*** Begin section ***

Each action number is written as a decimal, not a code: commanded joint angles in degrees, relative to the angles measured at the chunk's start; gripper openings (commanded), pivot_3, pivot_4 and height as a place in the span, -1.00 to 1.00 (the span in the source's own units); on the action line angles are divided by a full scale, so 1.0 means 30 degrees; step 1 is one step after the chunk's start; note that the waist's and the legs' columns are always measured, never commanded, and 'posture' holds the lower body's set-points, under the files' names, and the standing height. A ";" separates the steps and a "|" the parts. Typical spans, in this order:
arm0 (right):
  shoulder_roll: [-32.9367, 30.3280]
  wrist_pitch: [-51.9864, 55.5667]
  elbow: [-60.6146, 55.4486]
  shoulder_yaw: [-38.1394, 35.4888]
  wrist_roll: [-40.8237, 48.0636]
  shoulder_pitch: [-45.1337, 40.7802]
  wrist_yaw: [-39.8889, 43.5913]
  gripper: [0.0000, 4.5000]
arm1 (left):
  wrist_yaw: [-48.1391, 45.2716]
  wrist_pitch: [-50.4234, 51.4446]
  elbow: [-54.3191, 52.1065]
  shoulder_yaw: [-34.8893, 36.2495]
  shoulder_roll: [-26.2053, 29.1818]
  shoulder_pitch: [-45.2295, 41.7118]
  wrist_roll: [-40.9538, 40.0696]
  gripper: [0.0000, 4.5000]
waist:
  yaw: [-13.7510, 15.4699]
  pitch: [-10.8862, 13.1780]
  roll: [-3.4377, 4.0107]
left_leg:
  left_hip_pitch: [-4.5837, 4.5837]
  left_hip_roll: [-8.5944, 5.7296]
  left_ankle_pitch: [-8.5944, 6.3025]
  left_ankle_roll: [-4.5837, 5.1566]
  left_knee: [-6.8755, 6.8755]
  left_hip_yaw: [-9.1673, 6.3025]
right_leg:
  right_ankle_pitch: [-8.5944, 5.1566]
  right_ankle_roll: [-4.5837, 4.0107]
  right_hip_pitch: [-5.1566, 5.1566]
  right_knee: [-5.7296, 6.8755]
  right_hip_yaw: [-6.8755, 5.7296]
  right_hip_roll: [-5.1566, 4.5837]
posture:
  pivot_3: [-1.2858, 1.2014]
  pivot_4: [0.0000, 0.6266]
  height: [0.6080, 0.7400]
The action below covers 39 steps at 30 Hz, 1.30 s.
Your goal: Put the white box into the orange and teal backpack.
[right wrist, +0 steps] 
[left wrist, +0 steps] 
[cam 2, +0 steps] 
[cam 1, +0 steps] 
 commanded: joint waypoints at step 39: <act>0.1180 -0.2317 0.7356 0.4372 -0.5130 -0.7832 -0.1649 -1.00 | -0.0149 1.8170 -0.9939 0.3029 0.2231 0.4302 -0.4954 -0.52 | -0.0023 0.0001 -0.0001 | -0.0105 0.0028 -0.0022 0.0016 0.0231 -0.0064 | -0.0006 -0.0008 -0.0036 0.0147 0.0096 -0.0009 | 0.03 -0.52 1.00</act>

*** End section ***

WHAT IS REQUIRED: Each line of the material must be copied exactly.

TASK RESPONSE:
Each action number is written as a decimal, not a code: commanded joint angles in degrees, relative to the angles measured at the chunk's start; gripper openings (commanded), pivot_3, pivot_4 and height as a place in the span, -1.00 to 1.00 (the span in the source's own units); on the action line angles are divided by a full scale, so 1.0 means 30 degrees; step 1 is one step after the chunk's start; note that the waist's and the legs' columns are always measured, never commanded, and 'posture' holds the lower body's set-points, under the files' names, and the standing height. A ";" separates the steps and a "|" the parts. Typical spans, in this order:
arm0 (right):
  shoulder_roll: [-32.9367, 30.3280]
  wrist_pitch: [-51.9864, 55.5667]
  elbow: [-60.6146, 55.4486]
  shoulder_yaw: [-38.1394, 35.4888]
  wrist_roll: [-40.8237, 48.0636]
  shoulder_pitch: [-45.1337, 40.7802]
  wrist_yaw: [-39.8889, 43.5913]
  gripper: [0.0000, 4.5000]
arm1 (left):
  wrist_yaw: [-48.1391, 45.2716]
  wrist_pitch: [-50.4234, 51.4446]
  elbow: [-54.3191, 52.1065]
  shoulder_yaw: [-34.8893, 36.2495]
  shoulder_roll: [-26.2053, 29.1818]
  shoulder_pitch: [-45.2295, 41.7118]
  wrist_roll: [-40.9538, 40.0696]
  gripper: [0.0000, 4.5000]
waist:
  yaw: [-13.7510, 15.4699]
  pitch: [-10.8862, 13.1780]
  roll: [-3.4377, 4.0107]
left_leg:
  left_hip_pitch: [-4.5837, 4.5837]
  left_hip_roll: [-8.5944, 5.7296]
  left_ankle_pitch: [-8.5944, 6.3025]
  left_ankle_roll: [-4.5837, 5.1566]
  left_knee: [-6.8755, 6.8755]
  left_hip_yaw: [-9.1673, 6.3025]
right_leg:
  right_ankle_pitch: [-8.5944, 5.1566]
  right_ankle_roll: [-4.5837, 4.0107]
  right_hip_pitch: [-5.1566, 5.1566]
  right_knee: [-5.7296, 6.8755]
  right_hip_yaw: [-6.8755, 5.7296]
  right_hip_roll: [-5.1566, 4.5837]
posture:
  pivot_3: [-1.2858, 1.2014]
  pivot_4: [0.0000, 0.6266]
  height: [0.6080, 0.7400]
The action below covers 39 steps at 30 Hz, 1.30 s.
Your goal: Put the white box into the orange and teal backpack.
[right wrist, +0 steps] 
[left wrist, +0 steps] 
[cam 2, +0 steps] 
[cam 1, +0 steps] 
 commanded: joint waypoints at step 39: <act>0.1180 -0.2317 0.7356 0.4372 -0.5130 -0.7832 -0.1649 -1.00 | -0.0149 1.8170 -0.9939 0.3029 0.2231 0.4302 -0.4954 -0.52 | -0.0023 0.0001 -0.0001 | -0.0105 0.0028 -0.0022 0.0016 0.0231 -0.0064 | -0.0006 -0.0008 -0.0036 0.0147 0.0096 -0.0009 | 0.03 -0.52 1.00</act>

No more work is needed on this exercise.